==== Stored data ====

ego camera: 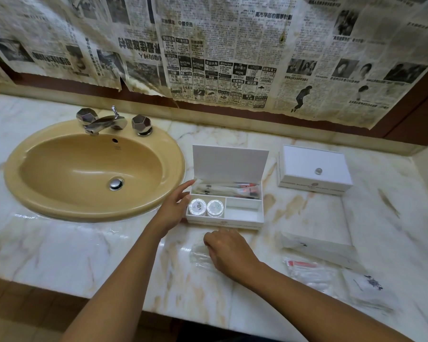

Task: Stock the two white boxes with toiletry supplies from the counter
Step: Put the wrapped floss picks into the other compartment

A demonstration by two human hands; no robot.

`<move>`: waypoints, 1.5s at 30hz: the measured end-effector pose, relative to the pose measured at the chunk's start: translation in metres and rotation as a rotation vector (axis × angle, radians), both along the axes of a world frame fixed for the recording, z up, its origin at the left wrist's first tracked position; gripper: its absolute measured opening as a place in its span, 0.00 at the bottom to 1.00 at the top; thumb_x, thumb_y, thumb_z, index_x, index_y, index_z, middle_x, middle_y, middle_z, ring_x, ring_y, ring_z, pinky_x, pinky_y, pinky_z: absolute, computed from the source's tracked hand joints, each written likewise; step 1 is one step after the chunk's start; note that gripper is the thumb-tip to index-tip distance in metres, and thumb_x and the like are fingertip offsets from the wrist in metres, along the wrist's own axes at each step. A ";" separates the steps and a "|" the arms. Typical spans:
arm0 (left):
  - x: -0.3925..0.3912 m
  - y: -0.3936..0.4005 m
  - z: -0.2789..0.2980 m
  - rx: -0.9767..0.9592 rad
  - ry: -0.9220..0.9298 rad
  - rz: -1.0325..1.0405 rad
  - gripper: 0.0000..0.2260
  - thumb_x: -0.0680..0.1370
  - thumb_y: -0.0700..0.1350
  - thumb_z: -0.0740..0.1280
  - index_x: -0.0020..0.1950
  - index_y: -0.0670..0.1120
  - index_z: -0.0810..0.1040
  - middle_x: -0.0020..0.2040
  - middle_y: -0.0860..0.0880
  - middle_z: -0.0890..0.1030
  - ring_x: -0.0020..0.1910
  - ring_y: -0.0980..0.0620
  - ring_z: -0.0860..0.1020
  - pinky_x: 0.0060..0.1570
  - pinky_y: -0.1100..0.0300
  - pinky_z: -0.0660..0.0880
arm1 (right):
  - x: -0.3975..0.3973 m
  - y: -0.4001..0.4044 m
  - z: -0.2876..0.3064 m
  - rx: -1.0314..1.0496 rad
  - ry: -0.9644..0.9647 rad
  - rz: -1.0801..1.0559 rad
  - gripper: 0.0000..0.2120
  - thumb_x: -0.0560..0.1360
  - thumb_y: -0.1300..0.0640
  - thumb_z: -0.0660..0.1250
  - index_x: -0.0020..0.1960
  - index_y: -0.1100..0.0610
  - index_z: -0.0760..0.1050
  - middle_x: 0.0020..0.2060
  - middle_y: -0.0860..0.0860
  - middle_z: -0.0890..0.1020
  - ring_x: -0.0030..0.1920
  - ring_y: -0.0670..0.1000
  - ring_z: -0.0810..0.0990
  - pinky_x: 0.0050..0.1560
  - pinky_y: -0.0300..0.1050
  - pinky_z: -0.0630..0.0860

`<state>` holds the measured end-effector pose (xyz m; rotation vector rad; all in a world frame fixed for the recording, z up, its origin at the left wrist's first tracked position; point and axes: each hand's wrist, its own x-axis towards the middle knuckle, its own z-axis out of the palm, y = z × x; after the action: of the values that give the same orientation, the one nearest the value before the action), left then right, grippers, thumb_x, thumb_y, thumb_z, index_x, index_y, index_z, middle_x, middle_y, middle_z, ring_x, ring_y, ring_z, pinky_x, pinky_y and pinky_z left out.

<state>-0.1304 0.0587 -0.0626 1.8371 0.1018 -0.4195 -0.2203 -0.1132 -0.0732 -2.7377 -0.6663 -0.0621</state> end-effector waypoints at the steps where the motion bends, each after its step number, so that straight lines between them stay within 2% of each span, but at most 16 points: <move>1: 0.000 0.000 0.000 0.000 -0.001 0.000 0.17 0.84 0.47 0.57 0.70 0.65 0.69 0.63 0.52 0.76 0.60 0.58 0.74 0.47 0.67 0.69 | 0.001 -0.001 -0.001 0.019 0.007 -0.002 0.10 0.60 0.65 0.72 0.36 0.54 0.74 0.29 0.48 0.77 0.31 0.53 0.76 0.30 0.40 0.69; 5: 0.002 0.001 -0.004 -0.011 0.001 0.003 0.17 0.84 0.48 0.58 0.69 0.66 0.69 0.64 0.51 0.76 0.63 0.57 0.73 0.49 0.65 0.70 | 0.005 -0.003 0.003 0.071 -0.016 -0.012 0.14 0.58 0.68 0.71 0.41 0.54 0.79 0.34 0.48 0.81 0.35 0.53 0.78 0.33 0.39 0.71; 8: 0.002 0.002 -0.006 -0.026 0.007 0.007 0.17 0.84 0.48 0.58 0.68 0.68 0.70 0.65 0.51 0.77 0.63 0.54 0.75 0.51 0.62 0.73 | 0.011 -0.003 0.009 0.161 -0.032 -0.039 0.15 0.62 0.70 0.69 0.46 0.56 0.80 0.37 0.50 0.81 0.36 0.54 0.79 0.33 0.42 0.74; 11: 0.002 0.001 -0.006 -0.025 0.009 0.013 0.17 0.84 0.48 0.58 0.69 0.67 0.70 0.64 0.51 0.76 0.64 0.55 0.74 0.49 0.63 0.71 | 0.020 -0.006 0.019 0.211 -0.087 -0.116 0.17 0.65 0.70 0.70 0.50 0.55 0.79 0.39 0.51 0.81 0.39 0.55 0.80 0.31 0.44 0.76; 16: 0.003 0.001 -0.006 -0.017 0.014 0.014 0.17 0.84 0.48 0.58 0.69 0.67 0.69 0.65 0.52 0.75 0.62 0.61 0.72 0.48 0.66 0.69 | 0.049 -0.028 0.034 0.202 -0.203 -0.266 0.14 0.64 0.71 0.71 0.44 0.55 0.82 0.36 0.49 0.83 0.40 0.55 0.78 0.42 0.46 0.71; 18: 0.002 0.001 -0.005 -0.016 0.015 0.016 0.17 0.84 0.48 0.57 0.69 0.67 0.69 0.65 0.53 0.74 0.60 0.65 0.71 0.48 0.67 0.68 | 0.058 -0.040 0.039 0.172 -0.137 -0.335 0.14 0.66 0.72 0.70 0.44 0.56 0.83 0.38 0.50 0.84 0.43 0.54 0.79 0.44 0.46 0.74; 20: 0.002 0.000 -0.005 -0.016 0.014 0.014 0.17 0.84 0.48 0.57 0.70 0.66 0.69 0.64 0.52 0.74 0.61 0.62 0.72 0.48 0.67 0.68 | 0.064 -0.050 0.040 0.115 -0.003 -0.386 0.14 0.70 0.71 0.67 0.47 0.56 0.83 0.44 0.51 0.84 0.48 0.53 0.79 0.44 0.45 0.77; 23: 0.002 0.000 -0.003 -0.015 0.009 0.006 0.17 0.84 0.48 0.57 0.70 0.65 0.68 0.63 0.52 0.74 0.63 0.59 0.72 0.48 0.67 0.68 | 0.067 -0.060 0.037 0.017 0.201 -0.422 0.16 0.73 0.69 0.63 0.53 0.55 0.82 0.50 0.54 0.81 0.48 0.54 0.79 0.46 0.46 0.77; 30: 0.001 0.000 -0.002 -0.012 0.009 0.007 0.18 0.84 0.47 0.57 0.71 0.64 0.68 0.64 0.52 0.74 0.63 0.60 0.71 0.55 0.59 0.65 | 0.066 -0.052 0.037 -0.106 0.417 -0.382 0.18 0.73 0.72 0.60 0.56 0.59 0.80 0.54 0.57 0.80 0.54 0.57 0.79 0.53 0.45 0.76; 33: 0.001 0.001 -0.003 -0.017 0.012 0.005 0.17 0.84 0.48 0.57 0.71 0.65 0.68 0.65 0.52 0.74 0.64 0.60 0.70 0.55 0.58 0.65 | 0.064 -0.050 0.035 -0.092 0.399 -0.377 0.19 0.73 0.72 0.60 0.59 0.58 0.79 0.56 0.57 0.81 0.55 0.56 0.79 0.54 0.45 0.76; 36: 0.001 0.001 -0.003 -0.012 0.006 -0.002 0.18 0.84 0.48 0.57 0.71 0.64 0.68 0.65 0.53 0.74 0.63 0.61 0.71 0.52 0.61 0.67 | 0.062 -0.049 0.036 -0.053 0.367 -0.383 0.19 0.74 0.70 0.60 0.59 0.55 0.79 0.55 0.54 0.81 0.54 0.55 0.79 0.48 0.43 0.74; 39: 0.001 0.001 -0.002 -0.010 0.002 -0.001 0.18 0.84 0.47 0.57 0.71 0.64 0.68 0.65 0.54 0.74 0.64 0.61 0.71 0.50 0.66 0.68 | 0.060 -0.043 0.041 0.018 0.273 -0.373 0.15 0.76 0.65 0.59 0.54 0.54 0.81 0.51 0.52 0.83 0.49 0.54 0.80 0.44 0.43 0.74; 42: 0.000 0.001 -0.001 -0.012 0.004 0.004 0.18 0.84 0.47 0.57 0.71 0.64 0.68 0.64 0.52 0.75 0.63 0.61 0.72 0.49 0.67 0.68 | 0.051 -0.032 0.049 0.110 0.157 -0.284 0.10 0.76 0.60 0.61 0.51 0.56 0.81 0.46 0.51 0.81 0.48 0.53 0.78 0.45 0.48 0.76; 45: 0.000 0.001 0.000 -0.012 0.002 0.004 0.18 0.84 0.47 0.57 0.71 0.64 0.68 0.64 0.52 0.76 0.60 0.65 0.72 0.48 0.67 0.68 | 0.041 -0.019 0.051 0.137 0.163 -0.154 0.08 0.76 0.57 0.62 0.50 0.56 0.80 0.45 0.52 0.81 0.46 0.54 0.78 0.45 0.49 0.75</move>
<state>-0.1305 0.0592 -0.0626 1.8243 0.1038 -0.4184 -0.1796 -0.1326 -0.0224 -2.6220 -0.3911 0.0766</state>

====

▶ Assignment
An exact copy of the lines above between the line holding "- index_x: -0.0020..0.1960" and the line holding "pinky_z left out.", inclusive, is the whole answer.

▶ Solution to the exercise
  - index_x: -0.0020..0.1960
  - index_y: -0.1100..0.0610
  - index_z: -0.0760..0.1050
  - middle_x: 0.0020..0.2060
  - middle_y: -0.0860..0.0860
  - middle_z: -0.0890..0.1020
  - ring_x: -0.0030..0.1920
  - ring_y: -0.0670..0.1000
  - ring_z: -0.0810..0.0990
  - pinky_x: 0.0050..0.1560
  - pinky_y: -0.0300..0.1050
  - pinky_z: -0.0630..0.0860

`<state>` holds the measured end-effector pose (xyz m; rotation vector rad; all in a world frame fixed for the recording, z up, its origin at the left wrist's first tracked position; point and axes: each hand's wrist, its own x-axis towards the middle knuckle, its own z-axis out of the palm, y = z × x; after the action: of the values that give the same orientation, the one nearest the value before the action), left then right, grippers, thumb_x, thumb_y, thumb_z, index_x, index_y, index_z, middle_x, middle_y, middle_z, ring_x, ring_y, ring_z, pinky_x, pinky_y and pinky_z left out.

There is no more to this output.